| Aim of the exercise |
Everything from the line containing "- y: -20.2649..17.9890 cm" through the final line of the listing below should be given again, word for word, and nothing else.

| Information supplied |
/---
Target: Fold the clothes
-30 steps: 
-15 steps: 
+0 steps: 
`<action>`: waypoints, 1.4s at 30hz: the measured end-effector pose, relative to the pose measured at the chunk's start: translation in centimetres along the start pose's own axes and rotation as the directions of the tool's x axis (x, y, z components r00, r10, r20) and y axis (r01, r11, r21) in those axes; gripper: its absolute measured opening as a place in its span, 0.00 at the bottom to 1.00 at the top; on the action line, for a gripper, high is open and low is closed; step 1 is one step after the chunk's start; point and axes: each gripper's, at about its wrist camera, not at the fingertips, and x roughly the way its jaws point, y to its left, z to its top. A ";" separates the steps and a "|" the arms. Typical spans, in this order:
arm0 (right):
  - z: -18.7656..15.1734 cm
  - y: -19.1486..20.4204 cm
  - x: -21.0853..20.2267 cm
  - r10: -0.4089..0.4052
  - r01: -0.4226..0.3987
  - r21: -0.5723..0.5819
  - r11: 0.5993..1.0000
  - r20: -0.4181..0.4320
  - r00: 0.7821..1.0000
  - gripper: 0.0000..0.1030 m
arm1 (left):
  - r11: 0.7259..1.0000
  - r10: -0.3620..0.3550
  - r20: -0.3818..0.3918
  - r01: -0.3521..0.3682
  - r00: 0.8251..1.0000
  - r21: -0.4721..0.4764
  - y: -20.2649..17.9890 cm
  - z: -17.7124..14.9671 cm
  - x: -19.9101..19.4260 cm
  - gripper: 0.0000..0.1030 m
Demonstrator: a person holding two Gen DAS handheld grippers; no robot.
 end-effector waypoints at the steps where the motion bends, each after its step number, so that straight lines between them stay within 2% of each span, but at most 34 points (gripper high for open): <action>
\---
| Solution |
  - y: -20.2649..17.9890 cm
  - z: -17.7124..14.9671 cm
  - x: -19.9101..19.4260 cm
  - gripper: 0.0000..0.1030 m
Demonstrator: a person holding two Gen DAS handheld grippers; no robot.
 end-effector waypoints at the steps where the motion bends, each after its step number, so that straight lines between them stay within 2% of each span, but at most 34 points (gripper high for open): <action>

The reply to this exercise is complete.